Action item - Once you find the line with "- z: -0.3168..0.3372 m" in the entries below, return exactly every line from it through the line with "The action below".

Given entries -
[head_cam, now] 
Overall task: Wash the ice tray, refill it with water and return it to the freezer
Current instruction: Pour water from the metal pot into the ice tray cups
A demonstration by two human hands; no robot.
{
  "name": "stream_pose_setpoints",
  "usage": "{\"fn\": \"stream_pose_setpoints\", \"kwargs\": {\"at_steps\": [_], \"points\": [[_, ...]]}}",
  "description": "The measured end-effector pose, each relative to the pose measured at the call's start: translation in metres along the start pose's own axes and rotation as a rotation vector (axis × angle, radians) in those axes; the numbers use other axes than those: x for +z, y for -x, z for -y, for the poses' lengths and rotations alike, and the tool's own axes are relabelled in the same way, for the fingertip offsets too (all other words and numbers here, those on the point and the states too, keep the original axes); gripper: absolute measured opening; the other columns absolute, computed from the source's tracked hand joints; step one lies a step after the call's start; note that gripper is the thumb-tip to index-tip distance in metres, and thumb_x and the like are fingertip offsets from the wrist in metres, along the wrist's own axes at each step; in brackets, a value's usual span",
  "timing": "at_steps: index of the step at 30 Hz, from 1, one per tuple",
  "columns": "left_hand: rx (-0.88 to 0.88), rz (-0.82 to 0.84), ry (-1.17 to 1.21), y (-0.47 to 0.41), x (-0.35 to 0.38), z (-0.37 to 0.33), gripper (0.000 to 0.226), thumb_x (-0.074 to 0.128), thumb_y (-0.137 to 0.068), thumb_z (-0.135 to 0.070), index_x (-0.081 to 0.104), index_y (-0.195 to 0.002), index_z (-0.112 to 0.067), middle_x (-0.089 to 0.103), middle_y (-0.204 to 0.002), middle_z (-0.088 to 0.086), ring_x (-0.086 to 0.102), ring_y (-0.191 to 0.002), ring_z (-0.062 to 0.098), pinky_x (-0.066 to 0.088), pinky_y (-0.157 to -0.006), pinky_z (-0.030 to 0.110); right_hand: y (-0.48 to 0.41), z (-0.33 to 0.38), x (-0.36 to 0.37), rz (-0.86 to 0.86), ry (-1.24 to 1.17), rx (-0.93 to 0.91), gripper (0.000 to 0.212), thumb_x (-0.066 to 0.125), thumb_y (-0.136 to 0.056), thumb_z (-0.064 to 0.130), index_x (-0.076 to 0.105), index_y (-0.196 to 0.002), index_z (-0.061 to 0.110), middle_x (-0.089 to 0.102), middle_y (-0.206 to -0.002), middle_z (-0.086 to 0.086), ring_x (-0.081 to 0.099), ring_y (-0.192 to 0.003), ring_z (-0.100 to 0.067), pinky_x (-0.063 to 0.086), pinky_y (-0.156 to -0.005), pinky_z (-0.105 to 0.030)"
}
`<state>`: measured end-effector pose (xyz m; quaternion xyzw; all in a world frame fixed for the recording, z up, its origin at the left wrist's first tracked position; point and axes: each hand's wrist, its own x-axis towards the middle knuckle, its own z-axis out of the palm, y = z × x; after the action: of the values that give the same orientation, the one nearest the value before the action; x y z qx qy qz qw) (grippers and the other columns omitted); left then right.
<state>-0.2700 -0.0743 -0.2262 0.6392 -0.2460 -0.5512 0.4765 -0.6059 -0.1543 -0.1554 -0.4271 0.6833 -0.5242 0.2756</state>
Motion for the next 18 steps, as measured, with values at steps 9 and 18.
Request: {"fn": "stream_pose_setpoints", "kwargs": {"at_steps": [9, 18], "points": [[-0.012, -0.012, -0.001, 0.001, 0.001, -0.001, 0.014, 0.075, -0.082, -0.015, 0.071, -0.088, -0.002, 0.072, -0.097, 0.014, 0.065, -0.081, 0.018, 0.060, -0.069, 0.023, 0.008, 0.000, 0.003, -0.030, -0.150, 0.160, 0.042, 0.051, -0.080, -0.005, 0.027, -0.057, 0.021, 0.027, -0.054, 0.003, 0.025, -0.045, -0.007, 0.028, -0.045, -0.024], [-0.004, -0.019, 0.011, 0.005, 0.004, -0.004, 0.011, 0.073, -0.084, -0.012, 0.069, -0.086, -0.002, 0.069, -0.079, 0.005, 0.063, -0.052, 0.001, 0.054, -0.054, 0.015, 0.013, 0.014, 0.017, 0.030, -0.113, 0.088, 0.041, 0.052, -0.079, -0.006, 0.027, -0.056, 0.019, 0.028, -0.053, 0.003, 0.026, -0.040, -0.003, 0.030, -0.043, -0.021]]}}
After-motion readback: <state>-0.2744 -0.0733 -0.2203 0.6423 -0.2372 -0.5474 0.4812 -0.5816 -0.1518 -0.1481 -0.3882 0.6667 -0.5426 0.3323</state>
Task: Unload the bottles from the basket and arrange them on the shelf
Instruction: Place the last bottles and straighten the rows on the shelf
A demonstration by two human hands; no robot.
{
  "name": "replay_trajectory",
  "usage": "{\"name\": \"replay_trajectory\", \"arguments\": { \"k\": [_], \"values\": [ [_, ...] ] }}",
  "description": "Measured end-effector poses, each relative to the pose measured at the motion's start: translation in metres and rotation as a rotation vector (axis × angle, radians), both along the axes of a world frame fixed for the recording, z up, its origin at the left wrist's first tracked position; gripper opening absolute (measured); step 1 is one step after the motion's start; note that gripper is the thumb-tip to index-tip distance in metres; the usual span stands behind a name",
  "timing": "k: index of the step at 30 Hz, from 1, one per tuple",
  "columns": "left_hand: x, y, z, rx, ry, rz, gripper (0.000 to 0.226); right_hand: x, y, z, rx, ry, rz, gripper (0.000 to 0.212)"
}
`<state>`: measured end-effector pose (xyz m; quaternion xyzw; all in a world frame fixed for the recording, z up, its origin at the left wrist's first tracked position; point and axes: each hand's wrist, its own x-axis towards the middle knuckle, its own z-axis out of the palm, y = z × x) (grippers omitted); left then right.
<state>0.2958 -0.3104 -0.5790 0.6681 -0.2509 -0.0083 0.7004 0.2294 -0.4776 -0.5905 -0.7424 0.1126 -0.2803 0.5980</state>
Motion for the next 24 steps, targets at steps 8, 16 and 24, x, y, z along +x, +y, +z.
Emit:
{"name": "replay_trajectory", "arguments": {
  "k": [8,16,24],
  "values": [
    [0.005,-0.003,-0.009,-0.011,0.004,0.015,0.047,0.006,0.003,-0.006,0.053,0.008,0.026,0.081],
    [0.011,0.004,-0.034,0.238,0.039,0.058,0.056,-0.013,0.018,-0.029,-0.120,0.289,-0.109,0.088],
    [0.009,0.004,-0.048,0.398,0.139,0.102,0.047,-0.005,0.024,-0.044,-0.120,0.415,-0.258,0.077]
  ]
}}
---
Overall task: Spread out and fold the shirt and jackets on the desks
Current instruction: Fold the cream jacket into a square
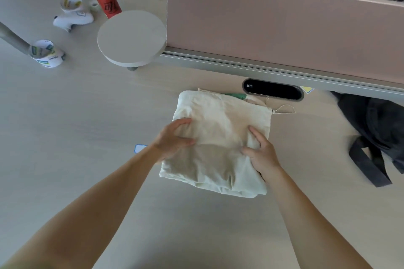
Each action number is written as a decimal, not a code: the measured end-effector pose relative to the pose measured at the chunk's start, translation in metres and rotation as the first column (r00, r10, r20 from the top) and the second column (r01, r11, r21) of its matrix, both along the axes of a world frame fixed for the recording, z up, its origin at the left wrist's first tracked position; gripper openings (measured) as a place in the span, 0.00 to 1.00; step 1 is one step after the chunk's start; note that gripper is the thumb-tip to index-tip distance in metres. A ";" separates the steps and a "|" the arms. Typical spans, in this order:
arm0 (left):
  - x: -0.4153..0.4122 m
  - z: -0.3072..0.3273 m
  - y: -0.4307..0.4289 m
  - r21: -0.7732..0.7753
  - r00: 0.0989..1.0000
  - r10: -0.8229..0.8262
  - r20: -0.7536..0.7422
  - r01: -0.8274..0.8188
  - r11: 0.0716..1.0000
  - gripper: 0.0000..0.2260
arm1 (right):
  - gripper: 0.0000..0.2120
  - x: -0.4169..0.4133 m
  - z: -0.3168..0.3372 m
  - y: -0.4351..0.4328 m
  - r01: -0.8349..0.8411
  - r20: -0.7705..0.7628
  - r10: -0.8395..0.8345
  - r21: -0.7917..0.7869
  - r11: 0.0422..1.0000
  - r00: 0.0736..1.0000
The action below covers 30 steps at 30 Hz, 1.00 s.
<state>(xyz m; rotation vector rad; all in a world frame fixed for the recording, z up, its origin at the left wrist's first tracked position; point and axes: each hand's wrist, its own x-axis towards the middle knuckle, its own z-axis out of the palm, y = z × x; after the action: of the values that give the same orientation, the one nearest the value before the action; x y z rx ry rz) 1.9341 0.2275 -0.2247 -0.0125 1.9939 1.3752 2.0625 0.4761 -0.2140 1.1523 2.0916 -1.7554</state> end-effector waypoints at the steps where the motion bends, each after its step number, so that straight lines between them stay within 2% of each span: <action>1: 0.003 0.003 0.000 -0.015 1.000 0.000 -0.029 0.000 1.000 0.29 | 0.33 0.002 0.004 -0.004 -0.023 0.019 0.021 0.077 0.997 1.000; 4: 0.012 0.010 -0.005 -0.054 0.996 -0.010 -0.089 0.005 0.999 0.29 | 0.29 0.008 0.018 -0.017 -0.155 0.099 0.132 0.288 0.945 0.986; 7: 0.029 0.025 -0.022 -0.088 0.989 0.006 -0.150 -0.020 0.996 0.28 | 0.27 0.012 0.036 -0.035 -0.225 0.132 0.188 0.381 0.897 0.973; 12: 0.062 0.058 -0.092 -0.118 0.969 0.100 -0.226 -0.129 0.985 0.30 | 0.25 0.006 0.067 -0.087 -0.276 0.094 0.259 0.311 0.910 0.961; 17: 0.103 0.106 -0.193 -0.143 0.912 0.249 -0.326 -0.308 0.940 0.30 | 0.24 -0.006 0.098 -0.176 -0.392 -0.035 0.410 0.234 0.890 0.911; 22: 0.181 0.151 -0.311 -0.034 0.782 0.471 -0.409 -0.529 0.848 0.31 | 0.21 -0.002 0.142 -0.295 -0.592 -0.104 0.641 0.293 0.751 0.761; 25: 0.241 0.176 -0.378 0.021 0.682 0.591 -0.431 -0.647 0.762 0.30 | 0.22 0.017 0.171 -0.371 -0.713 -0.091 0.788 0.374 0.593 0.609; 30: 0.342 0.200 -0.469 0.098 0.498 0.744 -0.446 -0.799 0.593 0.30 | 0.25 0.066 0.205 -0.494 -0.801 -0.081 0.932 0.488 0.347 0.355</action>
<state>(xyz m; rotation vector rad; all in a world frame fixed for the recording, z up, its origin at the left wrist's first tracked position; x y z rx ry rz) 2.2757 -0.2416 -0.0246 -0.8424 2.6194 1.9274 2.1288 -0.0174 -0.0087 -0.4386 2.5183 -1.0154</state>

Task answer -
  - z: -0.3168..0.3372 m
  - y: -0.4351..0.4328 m
  - r01: -0.8349..0.8411
  - r20: -0.7705..0.7628
  - r10: -0.8395..0.8345
  - r21: -0.7917..0.7869
  - r11: 0.0422..1.0000
  - r00: 0.0736..1.0000
The action below covers 30 steps at 30 Hz, 1.00 s.

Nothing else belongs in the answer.